ASSIGNMENT - Beginning with the line that includes "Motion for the" and ending with the last line of the listing below, write out each line exactly, with no other output.

======== PROVIDED DATA ========

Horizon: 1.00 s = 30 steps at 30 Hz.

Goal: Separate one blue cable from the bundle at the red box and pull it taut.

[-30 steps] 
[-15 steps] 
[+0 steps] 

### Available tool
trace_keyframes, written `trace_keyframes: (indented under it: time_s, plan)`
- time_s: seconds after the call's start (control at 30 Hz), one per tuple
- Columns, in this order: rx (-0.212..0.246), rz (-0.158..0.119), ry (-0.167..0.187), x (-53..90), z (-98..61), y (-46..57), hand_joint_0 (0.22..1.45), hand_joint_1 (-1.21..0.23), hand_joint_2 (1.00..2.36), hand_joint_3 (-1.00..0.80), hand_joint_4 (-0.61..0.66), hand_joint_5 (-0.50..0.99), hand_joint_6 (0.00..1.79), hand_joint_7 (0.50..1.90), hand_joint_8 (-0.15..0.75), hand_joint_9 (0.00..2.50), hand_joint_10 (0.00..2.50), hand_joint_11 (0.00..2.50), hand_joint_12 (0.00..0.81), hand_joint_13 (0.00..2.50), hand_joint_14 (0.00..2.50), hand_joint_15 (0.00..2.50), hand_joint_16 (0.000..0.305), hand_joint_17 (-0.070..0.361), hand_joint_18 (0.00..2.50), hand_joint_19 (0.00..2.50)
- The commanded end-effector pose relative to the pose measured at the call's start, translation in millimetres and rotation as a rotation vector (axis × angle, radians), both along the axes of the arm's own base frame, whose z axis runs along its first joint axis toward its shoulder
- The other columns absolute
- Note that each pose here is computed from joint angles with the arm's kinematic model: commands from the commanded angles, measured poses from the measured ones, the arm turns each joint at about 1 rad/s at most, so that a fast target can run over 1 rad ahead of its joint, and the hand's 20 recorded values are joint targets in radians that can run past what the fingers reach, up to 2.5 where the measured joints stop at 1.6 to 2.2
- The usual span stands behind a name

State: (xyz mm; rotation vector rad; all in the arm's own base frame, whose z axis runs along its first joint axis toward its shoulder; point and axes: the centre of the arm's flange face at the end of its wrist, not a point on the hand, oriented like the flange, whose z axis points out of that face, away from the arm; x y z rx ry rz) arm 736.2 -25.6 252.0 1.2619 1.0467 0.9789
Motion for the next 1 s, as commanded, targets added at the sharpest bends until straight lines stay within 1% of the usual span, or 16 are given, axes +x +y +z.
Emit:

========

SOLUTION -
Motion for the next 1 s, as commanded, targets added at the sharpest bends until straight lines stay within 1% of the usual span, or 16 are given, axes +x +y +z.
Emit:

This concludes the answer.